▸ **TO DO**:
Repeat exactly the line with "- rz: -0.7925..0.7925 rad" and each line after it to the end of the data below; pictures stay out.

- Opening Delimiter -

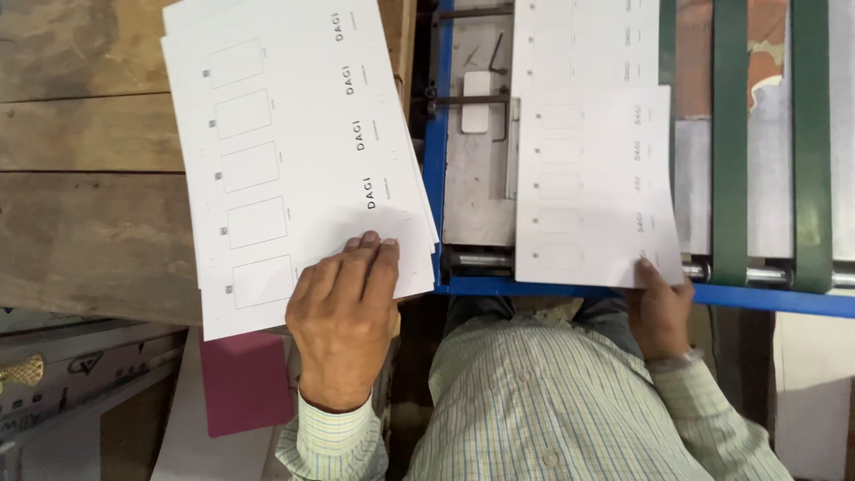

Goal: The person picks printed sheets one at a time from a stack on a wooden table and places them onto the green belt conveyor of a printing machine, aligning each sheet by hand as it feeds through. The person continues the same pick-and-place cycle throughout the clip.

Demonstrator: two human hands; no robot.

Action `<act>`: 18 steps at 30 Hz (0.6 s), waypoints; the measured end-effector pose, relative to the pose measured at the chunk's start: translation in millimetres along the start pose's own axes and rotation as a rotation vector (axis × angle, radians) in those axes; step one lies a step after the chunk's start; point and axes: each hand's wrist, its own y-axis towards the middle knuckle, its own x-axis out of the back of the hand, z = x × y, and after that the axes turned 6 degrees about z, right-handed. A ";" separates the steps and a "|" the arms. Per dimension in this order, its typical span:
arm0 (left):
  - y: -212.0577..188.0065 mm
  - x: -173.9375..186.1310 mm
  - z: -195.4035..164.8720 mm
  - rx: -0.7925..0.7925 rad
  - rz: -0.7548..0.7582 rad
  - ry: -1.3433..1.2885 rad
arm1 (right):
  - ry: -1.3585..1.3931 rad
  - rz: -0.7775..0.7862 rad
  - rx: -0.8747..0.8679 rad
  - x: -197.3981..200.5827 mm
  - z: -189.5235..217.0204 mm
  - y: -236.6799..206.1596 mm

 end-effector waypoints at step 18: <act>6.3 39.5 45.1 0.121 0.128 -0.518 | -0.012 0.460 -0.245 -45.3 32.5 -7.3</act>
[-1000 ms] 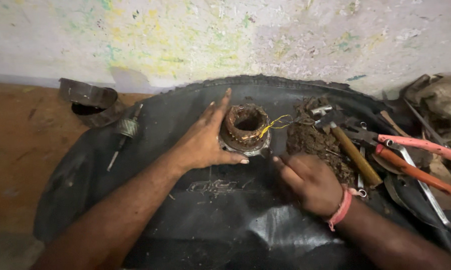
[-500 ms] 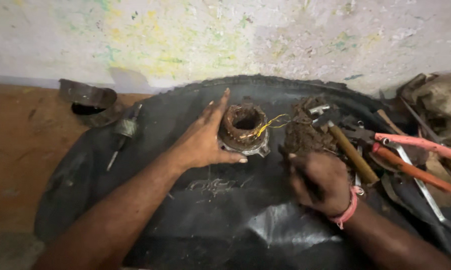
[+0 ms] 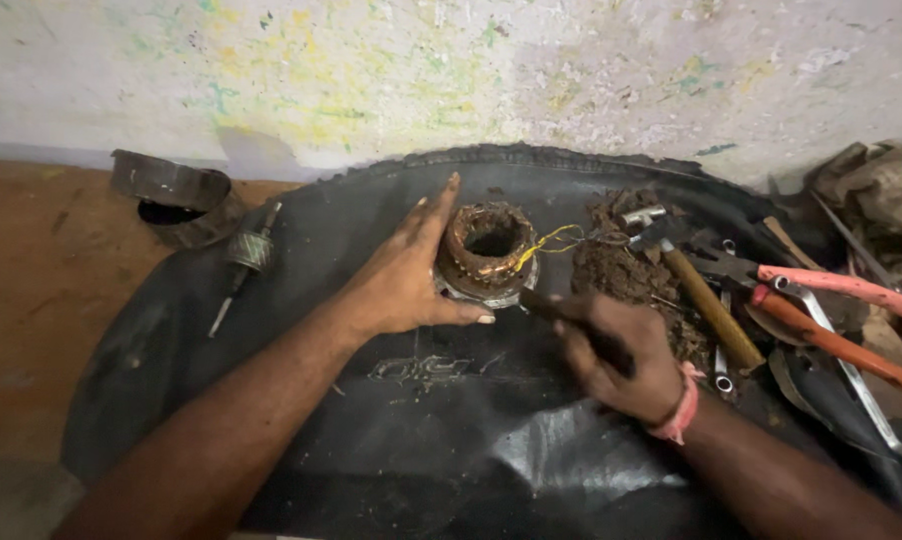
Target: The person scrapes and cleans a cylindrical electrical component with copper windings using a flat metal scraper. They repeatedly scrape the surface, rotate the component, and remove debris, then briefly use pliers to adjust a wire before continuing to scrape.
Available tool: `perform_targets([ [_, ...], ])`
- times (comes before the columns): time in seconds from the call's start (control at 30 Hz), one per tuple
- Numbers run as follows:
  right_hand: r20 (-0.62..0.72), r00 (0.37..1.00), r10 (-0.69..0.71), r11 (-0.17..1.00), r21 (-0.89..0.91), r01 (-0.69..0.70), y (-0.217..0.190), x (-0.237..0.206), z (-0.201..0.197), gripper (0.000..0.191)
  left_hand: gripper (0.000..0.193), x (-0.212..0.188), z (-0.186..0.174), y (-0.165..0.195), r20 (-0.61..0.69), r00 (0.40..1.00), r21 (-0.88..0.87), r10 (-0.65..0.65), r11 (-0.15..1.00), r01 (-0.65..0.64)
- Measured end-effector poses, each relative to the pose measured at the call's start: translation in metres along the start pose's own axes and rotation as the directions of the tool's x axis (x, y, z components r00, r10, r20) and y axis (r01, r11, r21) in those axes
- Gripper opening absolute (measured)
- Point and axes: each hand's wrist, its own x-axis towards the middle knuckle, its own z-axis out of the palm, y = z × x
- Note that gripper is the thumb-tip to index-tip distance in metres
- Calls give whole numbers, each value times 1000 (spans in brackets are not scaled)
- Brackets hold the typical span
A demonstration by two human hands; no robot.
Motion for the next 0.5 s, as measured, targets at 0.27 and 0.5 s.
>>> perform_targets([
  [0.27, 118, 981, -153, 988, 45, 149, 4, 0, -7, 30, 151, -3, 2, 1, -11, 999, 13, -52, 999, 52],
  [0.5, 181, 978, -105, 994, 45, 99, 2, -6, -11, 18, 151, -4, 1, -5, -32, 999, 3, -6, 1000, 6],
])
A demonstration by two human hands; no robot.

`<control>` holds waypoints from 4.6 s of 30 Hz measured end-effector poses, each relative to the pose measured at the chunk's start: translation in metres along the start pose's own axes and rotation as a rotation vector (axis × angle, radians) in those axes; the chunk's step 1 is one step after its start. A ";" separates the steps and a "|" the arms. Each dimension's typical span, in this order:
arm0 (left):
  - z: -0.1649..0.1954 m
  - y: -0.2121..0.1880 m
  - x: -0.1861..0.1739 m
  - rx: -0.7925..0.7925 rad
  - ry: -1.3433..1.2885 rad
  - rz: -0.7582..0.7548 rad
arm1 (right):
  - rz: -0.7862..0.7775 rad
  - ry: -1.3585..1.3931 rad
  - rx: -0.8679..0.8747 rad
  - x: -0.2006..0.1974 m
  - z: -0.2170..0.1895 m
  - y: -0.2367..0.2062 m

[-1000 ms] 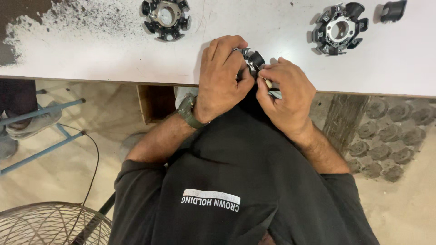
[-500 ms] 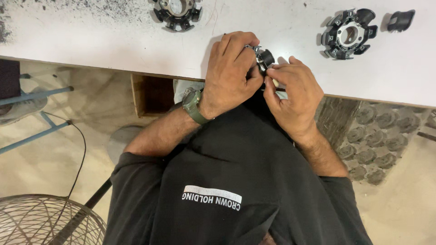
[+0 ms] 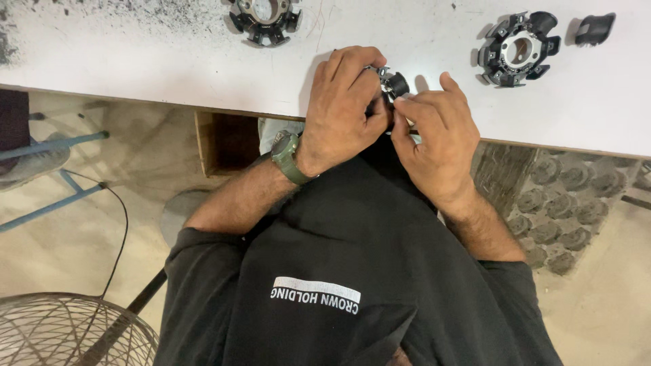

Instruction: The person sits at a workbench fitting black plastic components onto metal hub assemblies one at a time, using a small flat blade to press and seat each piece, then sets the finished assembly aside and picks up the next part from a pile on the table.

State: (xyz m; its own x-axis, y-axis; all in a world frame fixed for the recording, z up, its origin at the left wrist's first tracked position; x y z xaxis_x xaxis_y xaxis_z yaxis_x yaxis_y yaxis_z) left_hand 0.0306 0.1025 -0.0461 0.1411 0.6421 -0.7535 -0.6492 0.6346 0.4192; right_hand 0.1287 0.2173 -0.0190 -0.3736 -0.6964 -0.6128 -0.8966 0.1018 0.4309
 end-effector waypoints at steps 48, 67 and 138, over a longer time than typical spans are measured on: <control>0.000 0.011 -0.027 0.047 0.047 -0.148 | 0.151 0.166 -0.053 0.015 0.011 -0.008; -0.009 -0.008 -0.016 0.008 0.035 -0.162 | 0.138 0.098 -0.119 0.026 0.012 -0.010; -0.012 0.009 -0.019 0.021 0.024 -0.083 | 0.104 0.131 0.059 0.014 0.011 0.016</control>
State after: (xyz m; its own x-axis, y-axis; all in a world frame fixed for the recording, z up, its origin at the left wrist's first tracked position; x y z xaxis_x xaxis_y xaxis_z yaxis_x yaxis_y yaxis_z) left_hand 0.0129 0.0909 -0.0347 0.1757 0.5765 -0.7980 -0.6199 0.6945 0.3652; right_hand 0.1061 0.2171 -0.0280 -0.4343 -0.7661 -0.4737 -0.8686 0.2170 0.4454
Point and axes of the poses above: each hand's wrist, its own y-axis towards the middle knuckle, its own x-axis out of the palm, z = x × y, the point moved 7 cm from there along y, towards the middle knuckle, and after that the axes turned 15 degrees about y, right-handed, at the moved point
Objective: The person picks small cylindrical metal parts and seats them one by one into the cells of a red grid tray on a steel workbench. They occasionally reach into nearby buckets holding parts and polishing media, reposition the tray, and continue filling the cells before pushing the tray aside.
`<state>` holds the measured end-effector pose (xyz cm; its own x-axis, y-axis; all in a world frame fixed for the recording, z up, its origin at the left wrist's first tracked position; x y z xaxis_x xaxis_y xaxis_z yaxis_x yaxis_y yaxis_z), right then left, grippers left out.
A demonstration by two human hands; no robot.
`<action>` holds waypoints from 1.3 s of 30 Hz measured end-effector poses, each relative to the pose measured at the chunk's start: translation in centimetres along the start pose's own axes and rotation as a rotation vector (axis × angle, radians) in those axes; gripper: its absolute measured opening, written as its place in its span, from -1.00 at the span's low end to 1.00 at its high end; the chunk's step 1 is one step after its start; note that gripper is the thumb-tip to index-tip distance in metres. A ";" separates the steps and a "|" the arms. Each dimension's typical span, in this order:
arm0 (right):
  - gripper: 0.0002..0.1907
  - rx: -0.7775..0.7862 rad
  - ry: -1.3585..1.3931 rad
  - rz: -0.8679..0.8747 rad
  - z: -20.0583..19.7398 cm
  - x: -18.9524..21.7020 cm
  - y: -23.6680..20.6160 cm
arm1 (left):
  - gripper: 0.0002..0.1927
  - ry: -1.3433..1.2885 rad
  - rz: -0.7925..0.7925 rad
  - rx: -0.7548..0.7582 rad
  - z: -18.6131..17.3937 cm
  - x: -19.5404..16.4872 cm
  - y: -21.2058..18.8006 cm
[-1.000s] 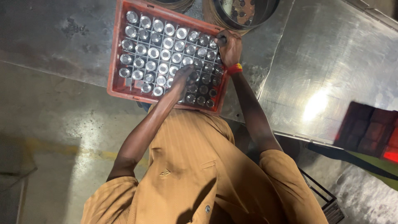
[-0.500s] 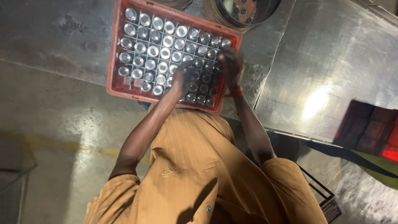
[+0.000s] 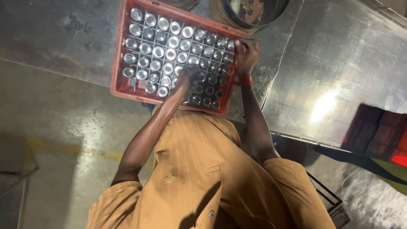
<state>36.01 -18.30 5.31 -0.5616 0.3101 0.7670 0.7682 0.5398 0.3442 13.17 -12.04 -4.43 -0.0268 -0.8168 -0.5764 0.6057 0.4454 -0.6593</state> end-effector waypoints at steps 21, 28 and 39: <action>-0.89 0.200 -0.205 -0.307 -1.7 0.8 -4.5 | -0.68 -0.354 -0.070 0.073 -0.3 0.5 -0.6; -0.84 0.258 -0.305 -0.059 -0.1 -0.2 -1.0 | -0.63 0.045 0.071 0.062 0.2 -0.2 -0.8; -0.78 0.542 0.838 0.615 0.7 -1.2 -15.2 | -0.53 0.385 -0.082 0.284 2.9 1.5 -2.0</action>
<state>24.80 -26.30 -1.26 0.3920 0.1312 0.9105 0.4949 0.8043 -0.3290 14.21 -15.24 -2.57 -0.3432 -0.6262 -0.7001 0.7813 0.2234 -0.5828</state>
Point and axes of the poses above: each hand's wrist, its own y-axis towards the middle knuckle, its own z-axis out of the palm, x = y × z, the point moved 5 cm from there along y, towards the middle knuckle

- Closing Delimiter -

▸ **ANSWER**:
  - rz: -0.7925..0.7925 rad
  - rx: -0.7548..0.7582 rad
  - z: -18.6131..17.3937 cm
  - x: -19.5404..16.4872 cm
  - y: -21.2058..18.8006 cm
[-1.000s] 
[-0.500s] 
[+0.000s] 
<state>36.01 -18.30 5.31 -0.5616 0.3101 0.7670 0.7682 0.5398 0.3442 13.17 -12.04 -4.43 -0.0268 -0.8168 -0.5764 0.6057 0.4454 -0.6593</state> end-effector waypoints at steps 21, 28 and 39: <action>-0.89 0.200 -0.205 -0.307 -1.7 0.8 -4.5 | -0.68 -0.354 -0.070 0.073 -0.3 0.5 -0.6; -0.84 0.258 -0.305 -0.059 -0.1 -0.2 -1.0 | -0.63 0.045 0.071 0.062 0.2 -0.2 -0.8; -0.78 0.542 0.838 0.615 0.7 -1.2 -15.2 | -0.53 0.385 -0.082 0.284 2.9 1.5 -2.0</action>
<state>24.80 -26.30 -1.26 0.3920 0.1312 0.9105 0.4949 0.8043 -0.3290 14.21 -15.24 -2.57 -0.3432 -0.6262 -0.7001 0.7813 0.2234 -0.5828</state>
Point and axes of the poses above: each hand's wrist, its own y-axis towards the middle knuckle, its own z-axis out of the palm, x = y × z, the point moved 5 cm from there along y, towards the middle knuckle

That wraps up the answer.